UK Finance’s suggestions

• Ms Worobec called for “legislation to slow down and freeze payments to allow industry investigation”. While she did not set out the detail of the desired changes, this would likely involve legislation that codifies the duties and obligations on financial institutions, including the circumstances in which they should refuse to process payments. This would help prevent fraud and also the swift moving of proceeds from account to account, making it difficult to trace and repatriate funds. Worobec explained that the technology already exists, but suggested that the legal framework as it stands acts as a significant barrier. Reforms would allow financial institutions to take a truly risk-based approach

• Ms Worobec was supportive of making it easier to share information about fraud and suspected fraudsters both between financial services institutions and across sectors

• on mule accounts, she suggested the key was to impede both paid and non-paid advertising on platforms, including social media, so that scams do not take place in the first place. Romance scams, which usually originate from contact made on social media, are another example of problematic non-paid advertising. Whereas with traditional, paid advertising, platforms can require advertisements to be pre-vetted, as some already are; non-paid advertising is more difficult to stop. As Worebec noted, the Online Safety Bill seeks to address scam advertising.

Other sectors

• The technology sector is already collaborating with UK Finance as part of the Online Fraud Steering Group¹ , set up nine months ago. Tech UK, as well as TUFF, understand the need for their members to play their part in preventing fraud.
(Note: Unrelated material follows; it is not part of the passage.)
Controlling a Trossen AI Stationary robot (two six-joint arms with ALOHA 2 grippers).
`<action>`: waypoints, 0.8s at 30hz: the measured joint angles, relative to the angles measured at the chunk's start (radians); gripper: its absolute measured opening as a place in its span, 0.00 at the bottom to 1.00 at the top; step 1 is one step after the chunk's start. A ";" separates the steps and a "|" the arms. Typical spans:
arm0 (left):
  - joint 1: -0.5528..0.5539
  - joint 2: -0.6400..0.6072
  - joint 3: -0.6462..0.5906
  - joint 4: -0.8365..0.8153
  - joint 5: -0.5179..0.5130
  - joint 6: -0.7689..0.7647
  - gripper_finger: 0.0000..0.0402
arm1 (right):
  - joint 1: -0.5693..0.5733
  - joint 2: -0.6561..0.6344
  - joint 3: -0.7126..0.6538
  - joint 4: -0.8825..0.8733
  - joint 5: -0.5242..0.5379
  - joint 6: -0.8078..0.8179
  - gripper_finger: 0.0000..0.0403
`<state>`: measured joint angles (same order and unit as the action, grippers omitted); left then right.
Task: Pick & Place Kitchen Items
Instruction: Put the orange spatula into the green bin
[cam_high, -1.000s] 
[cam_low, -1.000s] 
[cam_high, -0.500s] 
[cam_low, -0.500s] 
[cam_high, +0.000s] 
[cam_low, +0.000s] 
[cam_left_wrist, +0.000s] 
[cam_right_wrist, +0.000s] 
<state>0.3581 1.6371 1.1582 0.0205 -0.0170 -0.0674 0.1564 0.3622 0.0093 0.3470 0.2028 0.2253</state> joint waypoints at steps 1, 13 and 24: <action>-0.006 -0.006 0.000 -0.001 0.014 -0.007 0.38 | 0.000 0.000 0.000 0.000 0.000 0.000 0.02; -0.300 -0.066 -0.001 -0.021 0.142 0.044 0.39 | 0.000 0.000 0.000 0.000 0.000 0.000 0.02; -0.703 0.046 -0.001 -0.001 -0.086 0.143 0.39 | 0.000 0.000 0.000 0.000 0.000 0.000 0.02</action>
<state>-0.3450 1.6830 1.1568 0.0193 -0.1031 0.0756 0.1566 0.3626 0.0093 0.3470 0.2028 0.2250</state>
All participants agreed there needs to be a joined up, collaborative approach across sectors (including the public sector) if there is to be any hope of reducing fraud and cybercrime

• the financial services sector will welcome an initiative by tech companies to require that those advertising financial services on their platforms be authorised by the FCA

• TUFF explained the challenges faced by the telecommunications industry, and OFCOM, in seeking to tackle number spoofing and scam text messages from which APP fraud often originates.

Comment

• Of most interest for financial institutions will be UK Finance’s request that the Government consider legislation on slowing down payments. The exact nature of these proposed changes and how effective they would be, if they are adopted, remains to be seen. As ever with legislation, the devil is in the details. However, the tension between the primary duty owed to customers to follow their payment instructions, and the need to protect customers from the risk of fraud, is a familiar battleground which is regularly dealt with in litigation and in complaints to the Financial Ombudsman Service

• UK Finance’s proposals would almost certainly impact on some legitimate payment journeys, and whether consumers would be willing to forego some of the convenience of making instant payments, as a quid pro quo for greater fraud protection, remains to be seen

• UK Finance noted that mandatory reimbursement of APP fraud victims is unlikely to be effective in reducing fraud levels without a joined up approach between sectors and relevant public bodies. While mandatory reimbursement may act as a greater incentive on financial institutions to have in place effective fraud prevention matters, this is not a war that can be won by the financial services sector in isolation

• the Online Safety Bill recognises the need for the technology and telecommunications sectors to play their part in tackling fraud. The representations of each of the sector bodies in this session suggest a more collaborative and joined up approach may be possible.

1. A public-private group focused on the threat from online/cyber enabled fraud in the UK.